While Farah spoke of arresting over 100 Palestinians in
cooperation with the Israeli army, Palestinian President,
Mahmoud Abbas, told Israel Channel 2 last March that his
security forces are cracking down on Palestinian school
children. Apart from apprehending suspected Palestinian
resisters, the security coordination includes searching school
children’s bags for knives, according to the Palestinian
leader. “Our security forces are entering schools and checking
if students are carrying knives. In one school, we found 70
students with knives, and we told them that this was wrong. I
told them I do not want you to kill someone and die; I want
you to live and for others to live, too,” he said.
Yet, reducing a historic event as popular as the intifada to
knives allegedly hidden in schoolbags is a major
misrepresentation of what is taking place in the Occupied
Territories. The issue is much larger than that, and is
unlikely to be quelled by Abbas’s henchmen or Israeli
occupation forces.
The nature of the current uprising in the West Bank and
occupied East Jerusalem is testament to a pent-up anger of an
entire generation that grew up behind walls and checkpoints.

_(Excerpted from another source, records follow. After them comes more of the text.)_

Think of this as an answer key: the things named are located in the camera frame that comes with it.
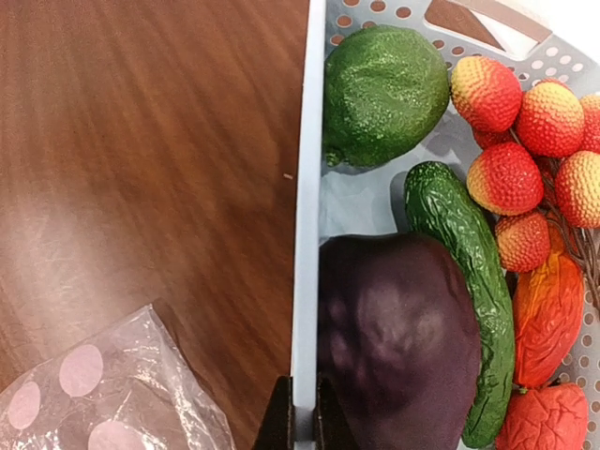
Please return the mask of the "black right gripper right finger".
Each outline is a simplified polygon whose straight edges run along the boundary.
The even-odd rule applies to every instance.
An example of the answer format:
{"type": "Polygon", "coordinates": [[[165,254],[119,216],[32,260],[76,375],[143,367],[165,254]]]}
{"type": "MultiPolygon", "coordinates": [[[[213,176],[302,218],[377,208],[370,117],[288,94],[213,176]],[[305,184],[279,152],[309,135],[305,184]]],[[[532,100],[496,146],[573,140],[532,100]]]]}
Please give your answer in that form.
{"type": "Polygon", "coordinates": [[[317,450],[359,450],[342,410],[333,384],[323,375],[317,377],[316,408],[313,413],[317,450]]]}

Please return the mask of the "clear polka dot zip bag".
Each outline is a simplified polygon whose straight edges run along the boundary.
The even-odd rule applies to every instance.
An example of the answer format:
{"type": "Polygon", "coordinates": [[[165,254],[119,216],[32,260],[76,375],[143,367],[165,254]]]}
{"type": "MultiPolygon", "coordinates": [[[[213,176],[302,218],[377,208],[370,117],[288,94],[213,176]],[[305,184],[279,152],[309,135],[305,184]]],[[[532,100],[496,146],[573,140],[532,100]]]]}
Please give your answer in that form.
{"type": "Polygon", "coordinates": [[[4,449],[233,449],[228,419],[150,306],[1,393],[4,449]]]}

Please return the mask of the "purple eggplant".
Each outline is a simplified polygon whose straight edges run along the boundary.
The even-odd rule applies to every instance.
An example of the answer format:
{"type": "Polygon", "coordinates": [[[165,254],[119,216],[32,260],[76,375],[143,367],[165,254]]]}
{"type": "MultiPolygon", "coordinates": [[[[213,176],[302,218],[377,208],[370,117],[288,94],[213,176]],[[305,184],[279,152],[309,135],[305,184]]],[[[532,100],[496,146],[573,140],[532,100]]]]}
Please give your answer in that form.
{"type": "Polygon", "coordinates": [[[344,235],[319,265],[321,372],[363,449],[455,449],[473,405],[479,325],[438,240],[344,235]]]}

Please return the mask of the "red lychee bunch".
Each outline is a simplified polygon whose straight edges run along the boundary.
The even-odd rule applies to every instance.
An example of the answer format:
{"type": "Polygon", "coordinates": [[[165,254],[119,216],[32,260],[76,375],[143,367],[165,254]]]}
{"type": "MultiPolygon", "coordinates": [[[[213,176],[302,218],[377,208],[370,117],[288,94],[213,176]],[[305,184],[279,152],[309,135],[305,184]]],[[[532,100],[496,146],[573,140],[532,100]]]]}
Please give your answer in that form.
{"type": "Polygon", "coordinates": [[[483,151],[468,170],[467,189],[500,217],[502,266],[517,273],[540,266],[555,225],[597,300],[599,97],[578,98],[551,78],[524,91],[510,68],[483,55],[457,62],[450,93],[483,151]]]}

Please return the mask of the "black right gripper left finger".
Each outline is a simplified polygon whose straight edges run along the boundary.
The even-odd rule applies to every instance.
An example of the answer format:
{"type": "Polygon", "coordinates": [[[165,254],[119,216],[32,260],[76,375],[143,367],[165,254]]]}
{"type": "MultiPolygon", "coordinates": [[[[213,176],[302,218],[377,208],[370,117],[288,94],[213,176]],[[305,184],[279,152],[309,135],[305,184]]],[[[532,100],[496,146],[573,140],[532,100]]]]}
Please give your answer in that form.
{"type": "Polygon", "coordinates": [[[277,378],[253,450],[293,450],[293,378],[277,378]]]}

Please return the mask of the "red bell pepper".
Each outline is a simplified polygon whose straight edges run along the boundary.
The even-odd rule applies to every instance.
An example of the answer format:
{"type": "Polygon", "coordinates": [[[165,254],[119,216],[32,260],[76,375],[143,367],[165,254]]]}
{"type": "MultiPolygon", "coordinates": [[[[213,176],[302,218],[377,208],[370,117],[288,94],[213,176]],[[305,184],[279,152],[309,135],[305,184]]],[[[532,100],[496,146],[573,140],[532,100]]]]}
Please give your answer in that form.
{"type": "Polygon", "coordinates": [[[586,439],[588,418],[588,401],[574,383],[516,392],[495,447],[578,450],[586,439]]]}

They are fighting two separate enemies — the occupation army
and their own oppressive leadership.
Previous uprisings were massive in their mobilisation, clear
in their message and decisive in their delivery. They were
willed by the people and, within days, imprinted themselves on
the collective consciousness of Palestinians everywhere. The
current uprising is different, particularly because it is yet
to have a clear sense of direction — a leadership, a political
platform, demands, expectations and short and long-term
strategies. At least that is how the 1987-93 intifada played
out and, to a lesser extent, the 2000-2005 Al Aqsa intifada as
well. But is it not possible that the outcomes of these
previous Intifadas are what is making the current uprising
different?
The first intifada metamorphosed into a worthless peace
process which eventually led to the signing of the Oslo
Accords in 1993. A year later, the leadership of the Palestine
Liberation Organisation was reproduced into the emasculated
form of the PNA. Since then, the latter has served largely as
a conduit for the Israeli Occupation.
The second Intifada had less success than the first. It
quickly turned into an armed rebellion, thus marginalising the
popular component of revolt that is required to cement the
collective identity of Palestinians, forcing them to overcome
their divisions and unify behind a single flag and a distinct
chant.
That intifada was crushed by a brutal Israeli army: Hundreds
of activists were assassinated and thousands were killed in
protests and clashes with Israeli soldiers. It was a watershed
moment in the relationship between the Israeli government and
the Palestinian leadership in Ramallah and between the
Palestinian factions themselves.
Mahmoud Abbas was elected President of the PNA in 2005,
shortly after the death of Yasser Arafat. Abbas’s greatest
achievements include the cracking down on civil society
organisations, ensuring total loyalty towards him — personally
— and towards his branch within the Fatah faction. Under
Abbas, there has been no revolutionary model for change, no
‘national project’. In fact, no clear definition of nationhood
to begin with.
The Palestinian nation became whatever Abbas wanted it to be.
It consisted, largely, of West Bank Palestinians, living
mostly in Area A, loyal to Fatah and hungry for international
handouts. The more the Abbas nation agreed to play along, the
more money they were allowed to rake in.
Until October of last year, when the current uprising slowly
began building momentum, the situation on the ground seemed to
be at a standstill. In the West Bank, occupation was slowly
normalised in accordance with the formula: Occupation and
illegal colonies in exchange for money and silence.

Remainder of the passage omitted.